La circolazione delle sostanze nutritive e gli scambi gassosi, necessari per l'attività metabolica delle cellule, avvengono grazie al liquido pseudocelomatico che bagna le varie cellule del corpo e il suo compito è facilitato dai movimenti dell'organismo. La cuticola della parete del corpo è inoltre provvista di pori per mezzo dei quali avvengono gli scambi gassosi tra l'animale e l'ambiente esterno.
I prodotti di rifiuto dell'attività metabolica vengono eliminati tramite un sistema escretore a forma di "H": è formato da due canali escretori che attraversano i cordoni epidermici laterali e che si uniscono nella zona centrale e ventrale, dove sboccano all'esterno attraverso un nefridioporo (o poro escretore).
Il
sistema nervoso è formato da un gruppo di gangli connessi ad un anello nervoso che circonda l'intestino e dal quale si diramano cordoni nervosi sia anteriormente, verso la bocca, che posteriormente, verso la coda. I cordoni nervosi posteriori attraversano i rigonfiamenti epidermici e poi si riuniscono nei gangli vicini l'estremità.
I nematodi presentano
organi sensoriali, quali setole e papille inserite nella cuticola, che hanno funzione meccano-recettrice, ossia percepiscono gli stimoli tattili.
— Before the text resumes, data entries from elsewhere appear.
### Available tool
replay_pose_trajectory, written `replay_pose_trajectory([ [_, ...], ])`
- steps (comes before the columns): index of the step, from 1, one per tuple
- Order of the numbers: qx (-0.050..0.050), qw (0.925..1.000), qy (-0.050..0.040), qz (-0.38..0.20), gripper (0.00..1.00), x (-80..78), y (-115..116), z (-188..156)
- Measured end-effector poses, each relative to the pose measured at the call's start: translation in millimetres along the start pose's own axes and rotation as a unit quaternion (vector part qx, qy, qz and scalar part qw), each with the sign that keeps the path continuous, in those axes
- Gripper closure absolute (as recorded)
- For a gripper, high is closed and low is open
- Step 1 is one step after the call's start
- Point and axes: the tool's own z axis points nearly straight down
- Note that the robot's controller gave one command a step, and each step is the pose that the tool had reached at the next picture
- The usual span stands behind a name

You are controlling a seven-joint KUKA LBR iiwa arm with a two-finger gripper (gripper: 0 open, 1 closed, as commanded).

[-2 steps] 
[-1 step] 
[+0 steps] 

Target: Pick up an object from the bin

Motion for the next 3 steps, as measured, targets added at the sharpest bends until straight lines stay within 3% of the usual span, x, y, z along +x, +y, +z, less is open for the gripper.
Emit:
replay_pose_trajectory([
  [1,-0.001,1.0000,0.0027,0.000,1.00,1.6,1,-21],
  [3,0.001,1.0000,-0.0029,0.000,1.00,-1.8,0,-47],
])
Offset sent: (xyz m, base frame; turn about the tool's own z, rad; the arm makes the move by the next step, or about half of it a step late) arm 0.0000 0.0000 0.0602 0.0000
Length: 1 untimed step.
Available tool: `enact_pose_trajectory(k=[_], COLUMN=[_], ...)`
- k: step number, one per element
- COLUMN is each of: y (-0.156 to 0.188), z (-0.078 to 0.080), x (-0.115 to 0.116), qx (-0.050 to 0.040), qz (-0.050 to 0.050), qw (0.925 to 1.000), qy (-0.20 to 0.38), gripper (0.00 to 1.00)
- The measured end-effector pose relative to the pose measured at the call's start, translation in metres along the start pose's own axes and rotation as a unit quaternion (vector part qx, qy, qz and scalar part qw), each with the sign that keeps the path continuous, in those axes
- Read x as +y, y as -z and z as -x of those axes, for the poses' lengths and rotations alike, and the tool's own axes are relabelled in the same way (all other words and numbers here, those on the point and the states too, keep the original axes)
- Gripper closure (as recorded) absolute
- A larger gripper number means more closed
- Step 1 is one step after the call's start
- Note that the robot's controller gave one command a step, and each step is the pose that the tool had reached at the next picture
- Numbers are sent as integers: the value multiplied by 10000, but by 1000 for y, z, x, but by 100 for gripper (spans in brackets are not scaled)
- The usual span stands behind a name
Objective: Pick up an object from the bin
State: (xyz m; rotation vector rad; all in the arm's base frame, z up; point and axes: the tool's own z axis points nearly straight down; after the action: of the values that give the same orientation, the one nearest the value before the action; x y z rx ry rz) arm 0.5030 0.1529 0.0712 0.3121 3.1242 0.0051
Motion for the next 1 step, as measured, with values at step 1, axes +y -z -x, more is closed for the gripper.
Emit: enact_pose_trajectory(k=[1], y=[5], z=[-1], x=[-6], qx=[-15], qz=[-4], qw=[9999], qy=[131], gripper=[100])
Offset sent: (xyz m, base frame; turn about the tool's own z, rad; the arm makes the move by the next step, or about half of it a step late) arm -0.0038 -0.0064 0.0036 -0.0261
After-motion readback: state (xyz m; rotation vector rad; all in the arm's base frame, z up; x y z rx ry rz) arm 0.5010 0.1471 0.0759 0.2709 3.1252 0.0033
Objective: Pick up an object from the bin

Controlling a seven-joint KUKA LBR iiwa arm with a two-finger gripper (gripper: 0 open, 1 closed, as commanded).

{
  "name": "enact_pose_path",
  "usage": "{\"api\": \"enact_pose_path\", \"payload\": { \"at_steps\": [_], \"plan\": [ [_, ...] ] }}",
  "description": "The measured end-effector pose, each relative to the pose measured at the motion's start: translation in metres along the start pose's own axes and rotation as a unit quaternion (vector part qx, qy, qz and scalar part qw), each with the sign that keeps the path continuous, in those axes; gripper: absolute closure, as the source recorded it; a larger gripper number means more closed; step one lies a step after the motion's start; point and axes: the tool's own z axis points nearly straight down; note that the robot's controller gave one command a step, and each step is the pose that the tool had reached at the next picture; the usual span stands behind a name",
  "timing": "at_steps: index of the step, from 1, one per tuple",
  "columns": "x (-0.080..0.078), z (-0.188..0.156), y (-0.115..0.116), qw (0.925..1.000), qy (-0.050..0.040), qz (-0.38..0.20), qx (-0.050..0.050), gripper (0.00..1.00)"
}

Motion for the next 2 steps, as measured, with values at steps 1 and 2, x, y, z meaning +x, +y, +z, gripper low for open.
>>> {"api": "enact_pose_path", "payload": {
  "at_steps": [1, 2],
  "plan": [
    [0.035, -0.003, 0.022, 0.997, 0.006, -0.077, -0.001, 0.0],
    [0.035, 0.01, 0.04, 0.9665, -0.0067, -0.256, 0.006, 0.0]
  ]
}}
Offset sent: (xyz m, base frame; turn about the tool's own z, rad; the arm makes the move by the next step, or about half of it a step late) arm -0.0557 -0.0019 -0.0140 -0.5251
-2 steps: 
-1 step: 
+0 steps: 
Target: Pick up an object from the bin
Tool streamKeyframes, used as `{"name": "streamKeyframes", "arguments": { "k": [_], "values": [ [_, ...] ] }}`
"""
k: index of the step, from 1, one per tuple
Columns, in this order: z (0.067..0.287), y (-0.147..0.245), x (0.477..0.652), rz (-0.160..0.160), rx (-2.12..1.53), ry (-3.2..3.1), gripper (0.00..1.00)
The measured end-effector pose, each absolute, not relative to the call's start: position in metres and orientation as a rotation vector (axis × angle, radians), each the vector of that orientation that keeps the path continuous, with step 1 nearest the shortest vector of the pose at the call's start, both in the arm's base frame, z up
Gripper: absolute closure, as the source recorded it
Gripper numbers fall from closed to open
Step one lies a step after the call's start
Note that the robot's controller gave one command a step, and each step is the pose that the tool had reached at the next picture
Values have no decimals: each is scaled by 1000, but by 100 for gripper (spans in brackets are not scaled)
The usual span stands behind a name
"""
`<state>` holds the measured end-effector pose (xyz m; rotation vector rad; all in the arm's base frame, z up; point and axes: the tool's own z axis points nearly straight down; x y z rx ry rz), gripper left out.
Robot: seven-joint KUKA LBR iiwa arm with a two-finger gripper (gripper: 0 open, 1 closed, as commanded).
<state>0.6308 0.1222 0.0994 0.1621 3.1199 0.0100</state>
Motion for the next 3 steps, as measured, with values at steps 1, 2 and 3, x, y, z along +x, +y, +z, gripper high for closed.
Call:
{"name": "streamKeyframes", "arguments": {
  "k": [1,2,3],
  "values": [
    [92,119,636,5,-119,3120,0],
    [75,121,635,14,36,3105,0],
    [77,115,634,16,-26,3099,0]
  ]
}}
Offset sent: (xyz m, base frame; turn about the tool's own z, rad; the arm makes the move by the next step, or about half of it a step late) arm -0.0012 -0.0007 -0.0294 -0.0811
Altri organi di senso sono gli anfidi, posti nella regione boccale, e i fasmidi, posti nell'estremità posteriore, che hanno funzione chemio-sensoriale, cioè servono per la percezione di segnali chimici (gli "odori") emanati dall'ambiente e dalle possibili prede e predatori. Questi organi, inoltre, sono importanti per la percezione dei feromoni, dei segnali chimici prodotti dalle femmine per attirare i maschi nel luogo dell'accoppiamento.
Riproduzione e sviluppo :
La maggior parte delle specie è
dioica e l'apparato riproduttore, sia maschile che femminile, è a "frusta", cioè formato da lunghi tubuli avvolti su se stessi.
I maschi possiedono uno o una coppia di
testicoli collegati tramite un condotto deferente ad una vescicola seminale, dove vengono raccolti ed accumulati gli spermatozoi prodotti. Dalla vescicola gli spermatozoi raggiungono l'orifizio genitale passando attraverso un dotto eiaculatore. L'orifizio è posto nell'estremità posteriore, la quale è dotata di spicole che hanno la funzione di mantenere divaricato il poro femminile durante l'accoppiamento.
L'apparato riproduttore femminile è costituito da una coppia di
ovari collegati ad un utero per mezzo di ovidotti. L'utero è poi connesso ad una vagina che sbocca all'esterno tramite il poro genitale femminile, posto nella regione centrale del ventre.
Con l'accoppiamento gli spermatozoi risalgono l'utero e fecondano le
uova negli ovidotti. le specie possono essere ovipare od ovovivipare e non si ha stadio larvale. Infatti dallo zigote si producono direttamente degli stadi giovanili, simili all'adulto ma sessualmente immaturi. Gli stadi giovanili subiscono 4 mute cuticolari prima di diventare adulti.